(Exercise) Retype the data below exactly, skipping pictures.

[[ Data extract open ]]

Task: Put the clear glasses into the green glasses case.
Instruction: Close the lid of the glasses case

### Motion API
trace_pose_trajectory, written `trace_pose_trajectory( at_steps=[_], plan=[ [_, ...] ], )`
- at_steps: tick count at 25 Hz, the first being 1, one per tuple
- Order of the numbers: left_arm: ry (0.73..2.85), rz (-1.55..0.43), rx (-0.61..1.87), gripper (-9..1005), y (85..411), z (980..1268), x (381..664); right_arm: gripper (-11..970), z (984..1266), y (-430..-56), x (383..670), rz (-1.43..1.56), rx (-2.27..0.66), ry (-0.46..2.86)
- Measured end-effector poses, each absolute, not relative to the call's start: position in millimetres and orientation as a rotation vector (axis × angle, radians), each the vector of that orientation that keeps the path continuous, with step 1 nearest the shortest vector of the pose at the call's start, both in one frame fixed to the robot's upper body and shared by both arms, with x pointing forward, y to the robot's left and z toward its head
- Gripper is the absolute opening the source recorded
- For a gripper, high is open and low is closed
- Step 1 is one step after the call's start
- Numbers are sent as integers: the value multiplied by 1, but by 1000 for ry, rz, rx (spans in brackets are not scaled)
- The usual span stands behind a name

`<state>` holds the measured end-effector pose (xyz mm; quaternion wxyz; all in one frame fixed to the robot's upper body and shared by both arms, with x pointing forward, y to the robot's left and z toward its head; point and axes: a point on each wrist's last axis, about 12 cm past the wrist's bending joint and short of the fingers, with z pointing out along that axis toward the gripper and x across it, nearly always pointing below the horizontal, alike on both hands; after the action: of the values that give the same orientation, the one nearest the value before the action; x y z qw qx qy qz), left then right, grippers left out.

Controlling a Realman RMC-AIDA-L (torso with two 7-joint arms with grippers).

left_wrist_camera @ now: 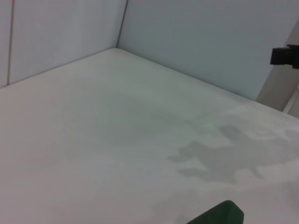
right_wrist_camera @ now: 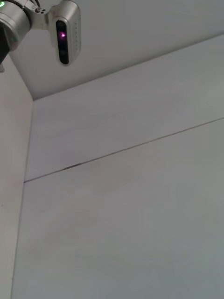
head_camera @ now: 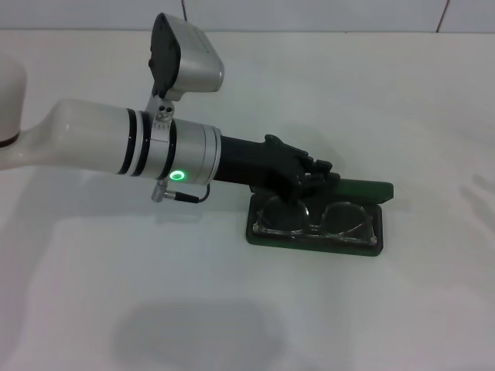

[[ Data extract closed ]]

(Output of the exercise)
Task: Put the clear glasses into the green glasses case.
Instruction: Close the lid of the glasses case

### Motion API
trace_pose_trajectory, written `trace_pose_trajectory( at_steps=[_], plan=[ [_, ...] ], )`
- at_steps: tick count at 25 Hz, the first being 1, one per tuple
- Order of the numbers: left_arm: ry (0.73..2.85), rz (-1.55..0.43), rx (-0.61..1.87), gripper (-9..1005), y (85..411), z (980..1268), x (381..664); right_arm: gripper (-11..970), z (984..1266), y (-430..-56), x (383..670), rz (-1.43..1.56), rx (-2.27..0.66), ry (-0.46..2.86)
- Measured end-effector poses, each absolute, not relative to the call's start: position in millimetres and orientation as a rotation vector (axis × angle, radians), each the vector of that orientation that keeps the path continuous, with step 1 nearest the shortest vector of the pose at the call's start, both in one frame fixed to the robot's upper body and shared by both arms, with x pointing forward, y to the robot's left and z toward its head
- Gripper is the absolute opening the source recorded
- For a gripper, high is open and low is closed
- Step 1 is one step after the call's start
- Numbers are sent as integers: the value multiplied by 1, but by 1000 for ry, rz, rx (spans in brackets are not scaled)
- The usual span stands behind a name

`<state>` holds the measured end-effector pose (xyz mm; quaternion wxyz; all in one frame fixed to the robot's upper body and shared by both arms, with x pointing forward, y to the robot's left and z toward its head; point and axes: a point on each wrist's last axis, about 12 cm past the wrist's bending joint and short of the fingers, with z pointing out along that axis toward the gripper and x across it, nearly always pointing below the horizontal, alike on both hands; after the action: of the values that give the same orientation, the one nearest the value before the action; x y z qw qx qy qz), left then right, grippers left out.

Controlling a Realman RMC-AIDA-L (torso with two 7-joint arms with grippers).

left_wrist_camera @ now: 
right_wrist_camera @ now: 
head_camera @ now: 

No more work is left in this exercise.